As I sort through...

... my last few hundred CDs in readiness for filing them into what will (I hope) be the final batch of CaseLogic folders that should arrive next week, I re-discover the occasional gems of information (just as I did six years ago) buried in often tiny print on the artwork. The example here, at nearly twice life-size...

On the Rocks

... took me to the track in question, on the 1987 album "World Service" by Man Jumping, where you can hear the following sad tale of a bulfinch.2 "Bulfinches were very gifted mimics of all kind of tunes. In France, we had one singing the French National Anthem, La Marseillaise, very distinctly. There was a bulfinch in Berlin, I never forget it, singing the Communist song, the Red Flag. And when Hitler came to power in 1933, somebody denounced the owner of the bird. He was arrested, and was released only after the poor bulfinch had been killed. You see? Even mimicking birds have to suffer under dictatorship."

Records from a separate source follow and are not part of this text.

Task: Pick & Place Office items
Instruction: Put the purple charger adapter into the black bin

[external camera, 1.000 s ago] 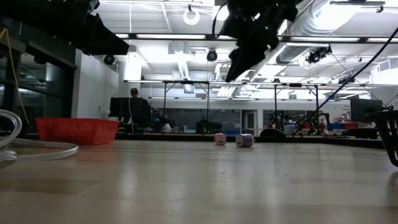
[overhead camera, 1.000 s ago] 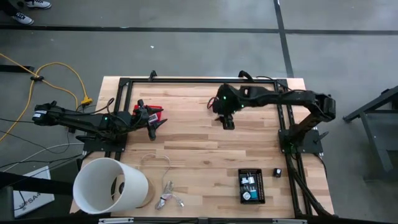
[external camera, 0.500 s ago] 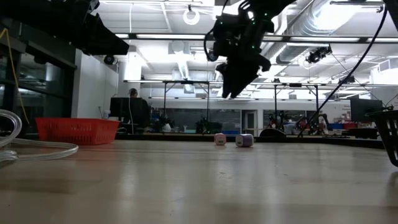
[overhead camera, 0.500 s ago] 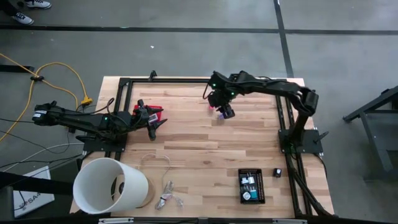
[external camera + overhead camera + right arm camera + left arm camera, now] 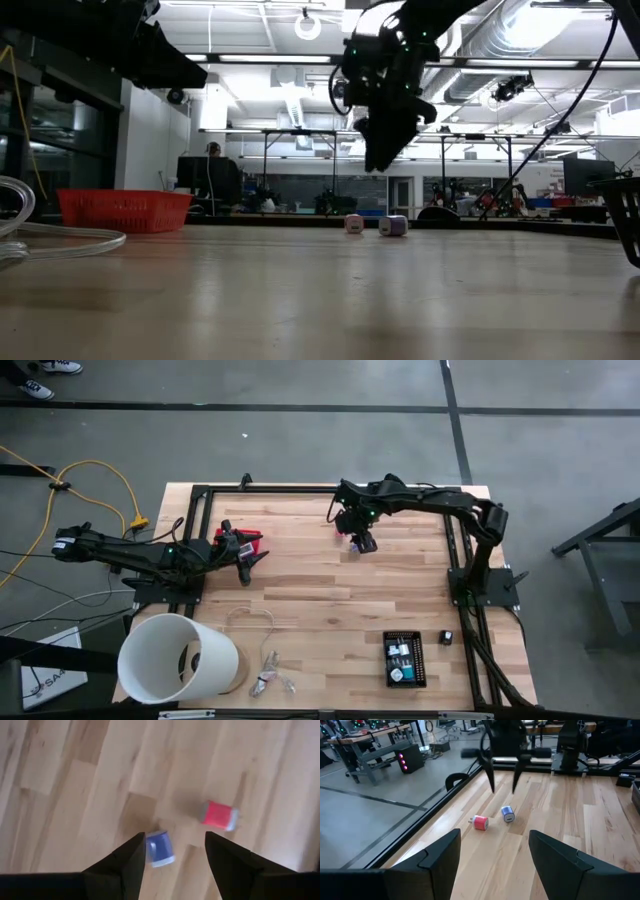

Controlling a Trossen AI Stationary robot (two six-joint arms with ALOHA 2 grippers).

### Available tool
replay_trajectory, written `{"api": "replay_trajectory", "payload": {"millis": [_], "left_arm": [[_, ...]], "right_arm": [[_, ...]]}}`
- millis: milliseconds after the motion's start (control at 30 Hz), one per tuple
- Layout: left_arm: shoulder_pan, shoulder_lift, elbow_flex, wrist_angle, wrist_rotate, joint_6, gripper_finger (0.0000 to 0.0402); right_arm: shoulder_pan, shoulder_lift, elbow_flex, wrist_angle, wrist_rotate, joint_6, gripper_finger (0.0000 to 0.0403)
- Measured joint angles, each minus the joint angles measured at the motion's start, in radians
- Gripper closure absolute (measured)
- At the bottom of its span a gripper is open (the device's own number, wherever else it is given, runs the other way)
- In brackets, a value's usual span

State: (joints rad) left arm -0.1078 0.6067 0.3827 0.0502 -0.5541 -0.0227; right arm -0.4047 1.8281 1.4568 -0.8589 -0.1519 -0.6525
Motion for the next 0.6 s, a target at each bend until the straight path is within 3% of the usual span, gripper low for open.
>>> {"api": "replay_trajectory", "payload": {"millis": [600], "left_arm": [[0.0, 0.0, 0.0, 0.005, 0.0, 0.0, 0.0175]], "right_arm": [[0.055, 0.015, -0.143, 0.126, 0.044, -0.086, 0.0211]]}}
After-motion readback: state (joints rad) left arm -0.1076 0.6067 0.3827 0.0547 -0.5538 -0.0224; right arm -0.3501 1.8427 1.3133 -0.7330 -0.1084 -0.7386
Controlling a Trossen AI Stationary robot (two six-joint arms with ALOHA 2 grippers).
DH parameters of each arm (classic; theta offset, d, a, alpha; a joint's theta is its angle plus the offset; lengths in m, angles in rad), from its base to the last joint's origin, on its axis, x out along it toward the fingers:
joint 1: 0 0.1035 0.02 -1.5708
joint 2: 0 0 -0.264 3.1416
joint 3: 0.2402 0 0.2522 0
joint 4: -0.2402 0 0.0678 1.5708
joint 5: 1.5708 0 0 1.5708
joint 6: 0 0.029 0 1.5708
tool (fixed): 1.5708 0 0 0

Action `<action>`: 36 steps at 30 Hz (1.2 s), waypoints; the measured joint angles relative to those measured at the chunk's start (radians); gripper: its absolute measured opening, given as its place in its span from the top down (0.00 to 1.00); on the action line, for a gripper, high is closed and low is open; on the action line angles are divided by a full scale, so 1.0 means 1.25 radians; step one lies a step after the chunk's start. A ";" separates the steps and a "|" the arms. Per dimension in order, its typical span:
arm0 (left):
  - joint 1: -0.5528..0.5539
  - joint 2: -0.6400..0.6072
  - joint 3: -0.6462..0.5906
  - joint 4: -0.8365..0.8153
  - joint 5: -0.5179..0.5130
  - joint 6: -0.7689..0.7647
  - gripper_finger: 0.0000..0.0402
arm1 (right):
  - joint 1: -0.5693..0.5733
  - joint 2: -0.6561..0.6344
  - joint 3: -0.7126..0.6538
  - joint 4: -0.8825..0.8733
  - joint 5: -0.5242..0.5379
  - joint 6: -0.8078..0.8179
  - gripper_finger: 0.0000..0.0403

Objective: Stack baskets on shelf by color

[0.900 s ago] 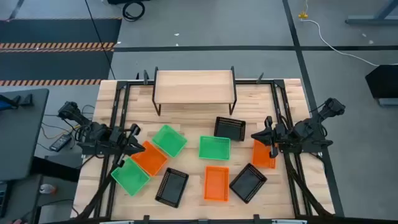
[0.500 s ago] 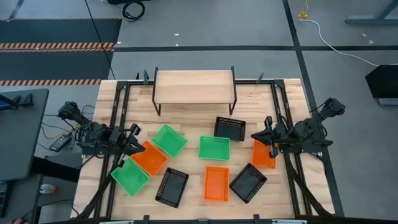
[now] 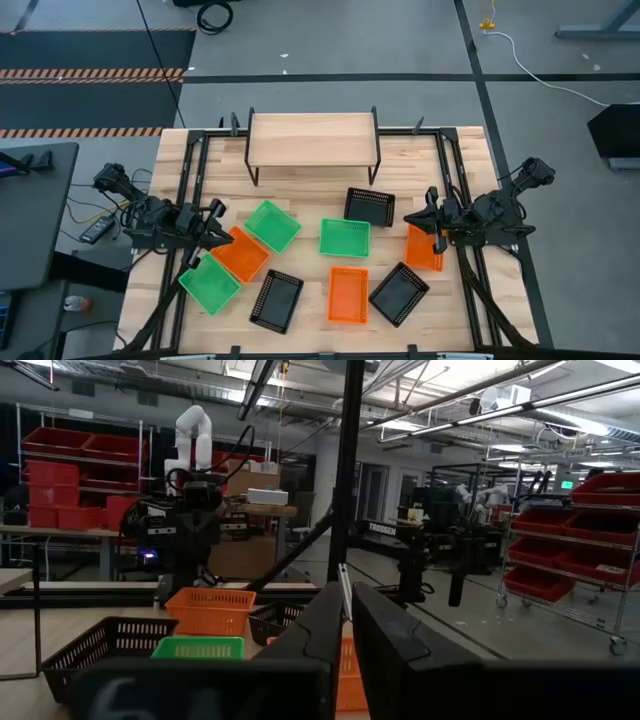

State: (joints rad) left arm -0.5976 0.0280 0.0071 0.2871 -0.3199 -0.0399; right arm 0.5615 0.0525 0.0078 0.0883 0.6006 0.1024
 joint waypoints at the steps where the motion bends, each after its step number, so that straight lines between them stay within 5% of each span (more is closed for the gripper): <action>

BT persists in trying to sell Christa on the idea of broadband. I only wish she were still here to buy it, of course :-)

Duty called

I failed to dodge the showers as I drove to and from the care-home. And if asked to summarise dear Mama's 'state' I'd have to go with "No change". I didn't linger long. "Know when to leave", that's my motto. Quite why the mid-afternoon mid-week motorway should be so full of suicidal lunatics is another conundrum.

So that's it?

My latest email Catalog from Last Gasp pointed me to a lovely short video "Book Moment" interview between Jon Longhi and Robert Crumb...

Robert Crumb

... in which it is revealed that "What's the secret of Life etc etc?" isn't the right question. At all. We should be asking "How to survive?" instead. Wise man, Mr Crumb.

February 1971?

How can it possibly be so long since Paul Beaver and Bernard L Krause recorded the sublime "Gandharva" in Grace Cathedral, San Francisco? Its 7-second delay time lends itself beautifully to Gerry Mulligan's baritone sax, too. I never tire of hearing it.

Crikey. For only the second time in all the years I've been maintaining my otiose little web presence somebody has just requested I remove a link to them. I won't tell you who since that would defeat the purpose but, it seems, their Google backlink facility (a means, I assume, of tracking who links to them) is causing them an unacceptable performance hit. Fair enough, as they're probably trying to make a living whereas I'm just a retired pottering hobbyist. Though I'd be truly astonished if they've been getting excessive traffic via 'molehole'.

  

Footnotes

1  Once home to the development efforts behind some of the finest research computers in the world.
2  Of the "Bulfinch" (sic), in Graves' Garden Birds: "It is thought that they mate for life, but we don't know whether this shows a commendable constancy or a disinclination to have to go through all that courting again every spring."